Only one stretch of the data below is wanted: the lines starting at the one with "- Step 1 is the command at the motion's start" and ending at the one with "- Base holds", both included, given again exactly.

*RECORDED DATA:*
.....

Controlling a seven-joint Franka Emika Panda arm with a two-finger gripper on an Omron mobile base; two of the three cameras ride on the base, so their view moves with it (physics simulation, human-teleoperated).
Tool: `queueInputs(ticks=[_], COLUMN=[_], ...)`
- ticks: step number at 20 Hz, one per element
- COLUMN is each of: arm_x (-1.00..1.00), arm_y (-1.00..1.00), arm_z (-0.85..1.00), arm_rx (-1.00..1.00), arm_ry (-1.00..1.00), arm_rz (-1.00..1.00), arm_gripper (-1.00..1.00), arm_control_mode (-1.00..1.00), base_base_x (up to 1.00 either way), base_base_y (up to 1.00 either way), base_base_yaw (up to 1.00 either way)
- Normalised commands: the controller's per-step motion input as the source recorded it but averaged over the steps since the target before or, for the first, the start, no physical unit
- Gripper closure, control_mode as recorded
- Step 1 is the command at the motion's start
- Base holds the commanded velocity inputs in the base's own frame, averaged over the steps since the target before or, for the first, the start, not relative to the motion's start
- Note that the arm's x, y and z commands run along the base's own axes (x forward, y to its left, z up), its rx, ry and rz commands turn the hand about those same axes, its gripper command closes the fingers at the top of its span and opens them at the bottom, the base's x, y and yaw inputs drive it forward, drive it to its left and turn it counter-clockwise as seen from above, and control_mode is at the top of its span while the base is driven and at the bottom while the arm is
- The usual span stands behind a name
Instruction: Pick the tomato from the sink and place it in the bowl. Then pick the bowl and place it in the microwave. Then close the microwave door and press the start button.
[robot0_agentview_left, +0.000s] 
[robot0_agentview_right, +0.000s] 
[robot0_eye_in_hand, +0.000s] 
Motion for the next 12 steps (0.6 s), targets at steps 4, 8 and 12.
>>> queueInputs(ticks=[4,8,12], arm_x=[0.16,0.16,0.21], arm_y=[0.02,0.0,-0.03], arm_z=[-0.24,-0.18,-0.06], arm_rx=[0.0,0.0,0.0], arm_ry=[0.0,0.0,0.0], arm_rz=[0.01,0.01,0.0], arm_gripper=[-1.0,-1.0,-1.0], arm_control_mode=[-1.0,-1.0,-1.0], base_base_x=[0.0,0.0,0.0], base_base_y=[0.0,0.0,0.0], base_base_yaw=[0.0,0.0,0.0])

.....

*EXPECTED OUTPUT:*
- Step 1 is the command at the motion's start
- Base holds the commanded velocity inputs in the base's own frame, averaged over the steps since the target before or, for the first, the start, not relative to the motion's start

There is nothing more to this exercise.